In 1963, he graduated from elementary school in the village of Barvinok.

In 1974, he graduated from high school in Uzhgorod.

He began his career at the Uzhgorod machine-building plant. In 1975, he began working at the plant as a mechanic. At the same time, he studied at the evening department of the Uzhgorod College of Electronic Devices. After completing military service in the army from 1975 to 1977, he continued to work at the Uzhgorod Machine-Building Plant.

In 1980, he graduated from the Uzhgorod Technical School of Electronic Devices.

From 1980 to 1984, he worked in various positions at Krasnoyarskhimles, Yuzhtranstekhmontazh, and Yugozaptransstroy. From 1984 to 1989, he worked as a senior economist at the Bolshevik Uzhgorod furniture factory, and for the next two years, he worked at the Ogonyok cooperative.

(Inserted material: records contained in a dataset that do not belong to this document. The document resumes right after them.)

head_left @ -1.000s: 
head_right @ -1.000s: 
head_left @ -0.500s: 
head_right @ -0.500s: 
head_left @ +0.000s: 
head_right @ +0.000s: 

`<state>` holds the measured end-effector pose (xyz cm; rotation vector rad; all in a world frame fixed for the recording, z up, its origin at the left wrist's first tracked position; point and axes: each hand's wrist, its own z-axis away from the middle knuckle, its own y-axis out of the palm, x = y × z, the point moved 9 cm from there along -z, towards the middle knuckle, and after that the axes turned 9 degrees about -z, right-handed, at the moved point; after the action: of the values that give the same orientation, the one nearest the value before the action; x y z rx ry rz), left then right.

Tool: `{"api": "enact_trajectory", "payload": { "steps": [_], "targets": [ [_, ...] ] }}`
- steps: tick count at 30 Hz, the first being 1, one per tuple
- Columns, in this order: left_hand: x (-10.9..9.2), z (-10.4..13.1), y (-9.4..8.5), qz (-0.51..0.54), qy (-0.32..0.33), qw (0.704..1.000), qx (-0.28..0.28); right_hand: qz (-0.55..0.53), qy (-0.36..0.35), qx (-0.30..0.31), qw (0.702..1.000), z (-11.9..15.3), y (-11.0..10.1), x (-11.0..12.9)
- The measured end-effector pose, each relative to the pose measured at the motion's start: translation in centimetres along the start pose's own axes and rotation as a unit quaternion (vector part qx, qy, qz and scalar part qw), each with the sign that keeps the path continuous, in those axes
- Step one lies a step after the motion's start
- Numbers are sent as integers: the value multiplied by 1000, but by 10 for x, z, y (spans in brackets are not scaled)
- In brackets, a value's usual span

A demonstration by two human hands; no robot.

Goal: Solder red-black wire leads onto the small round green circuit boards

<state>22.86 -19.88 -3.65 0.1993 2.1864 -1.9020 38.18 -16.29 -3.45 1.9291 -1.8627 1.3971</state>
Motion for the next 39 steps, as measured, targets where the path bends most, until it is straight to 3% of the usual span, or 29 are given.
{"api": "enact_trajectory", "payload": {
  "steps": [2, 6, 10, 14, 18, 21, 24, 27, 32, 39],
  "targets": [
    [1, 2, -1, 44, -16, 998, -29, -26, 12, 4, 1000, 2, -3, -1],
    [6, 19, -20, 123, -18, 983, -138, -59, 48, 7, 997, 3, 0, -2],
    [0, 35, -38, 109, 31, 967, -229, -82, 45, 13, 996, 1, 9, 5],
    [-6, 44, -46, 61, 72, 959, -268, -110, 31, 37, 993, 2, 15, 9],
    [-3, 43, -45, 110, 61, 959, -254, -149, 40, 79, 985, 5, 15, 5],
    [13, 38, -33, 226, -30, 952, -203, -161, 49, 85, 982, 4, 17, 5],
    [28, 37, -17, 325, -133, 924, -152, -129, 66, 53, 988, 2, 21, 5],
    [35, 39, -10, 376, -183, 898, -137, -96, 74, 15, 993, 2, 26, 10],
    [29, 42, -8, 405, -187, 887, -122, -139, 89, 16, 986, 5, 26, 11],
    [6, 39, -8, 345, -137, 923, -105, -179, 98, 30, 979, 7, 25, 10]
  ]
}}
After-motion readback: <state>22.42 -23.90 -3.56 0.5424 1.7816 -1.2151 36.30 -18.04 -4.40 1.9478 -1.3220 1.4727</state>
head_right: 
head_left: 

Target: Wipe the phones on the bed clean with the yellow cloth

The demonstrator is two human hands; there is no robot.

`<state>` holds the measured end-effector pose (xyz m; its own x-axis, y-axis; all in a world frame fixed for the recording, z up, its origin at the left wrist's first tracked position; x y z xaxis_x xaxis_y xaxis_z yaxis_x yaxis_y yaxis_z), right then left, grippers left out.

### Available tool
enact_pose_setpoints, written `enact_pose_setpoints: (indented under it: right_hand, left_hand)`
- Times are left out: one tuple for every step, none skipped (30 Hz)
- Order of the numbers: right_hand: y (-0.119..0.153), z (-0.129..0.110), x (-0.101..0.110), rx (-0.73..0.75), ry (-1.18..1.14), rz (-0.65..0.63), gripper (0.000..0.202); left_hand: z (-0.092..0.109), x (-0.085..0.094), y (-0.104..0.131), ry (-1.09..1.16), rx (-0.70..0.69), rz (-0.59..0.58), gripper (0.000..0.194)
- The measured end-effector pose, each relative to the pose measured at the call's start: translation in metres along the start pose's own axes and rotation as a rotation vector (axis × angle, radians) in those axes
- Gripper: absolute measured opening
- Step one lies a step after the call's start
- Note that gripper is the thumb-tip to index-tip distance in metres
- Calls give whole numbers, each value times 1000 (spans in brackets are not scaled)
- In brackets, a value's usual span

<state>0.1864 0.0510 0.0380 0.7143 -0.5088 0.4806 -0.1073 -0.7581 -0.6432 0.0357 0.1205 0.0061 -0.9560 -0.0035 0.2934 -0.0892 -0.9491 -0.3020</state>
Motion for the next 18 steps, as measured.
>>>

In 1989, he graduated from the Faculty of Economics of Uzhgorod State University.

From 1991 to 1998, he was the private enterprise Latex director.

From 2001 to 2002, he was the chairman of the Transcarpathian regional branch of the Union of Entrepreneurs of Small, Medium, and Privatized Enterprises of Ukraine. From 2002 to 2006, he was the chairman of the supervisory board of the Mezhgorsky Timber Plant.

From 1998 to 1999, he served as Deputy Chairman of the Uzhgorod Regional State Administration; from 1999 to 2001, he was Deputy Chairman of the Zarkapattia Regional State Administration. In the 2002 parliamentary elections, Ledyda led the district headquarters of Viktor Yushchenko's Our Ukraine bloc. Since February 2004, he has been chairman of the Zarkapattia regional branch of the Party of Regions.

On 25 May 2006, Ledyda became a member of parliament, a People's Deputy of Ukraine in the Verkhovna Rada of the 5th convocation. He left the parliament on 23 November 2007.

On 18 March 2010, by decree of the President of Ukraine, Viktor Yanukovych, Ledyda was appointed the 10th Governor of Zakarpattia Oblast. During the Euromaidan on 22 February 2014, he wrote a letter of resignation, and on 2 March, he was removed from his post.

In the local elections in October 2010, he was elected as a deputy of the Zakarpattia Oblast Council from the Party of Regions.

In the local elections in October 2015, he was re-elected to the regional council from the "Opposition Bloc." In the local elections in October 2020, he was re-elected as a deputy of the regional council from the party "For the Future."

He has been married since 1995 and has two daughters. He lives in the village of Barvinok, his birthplace.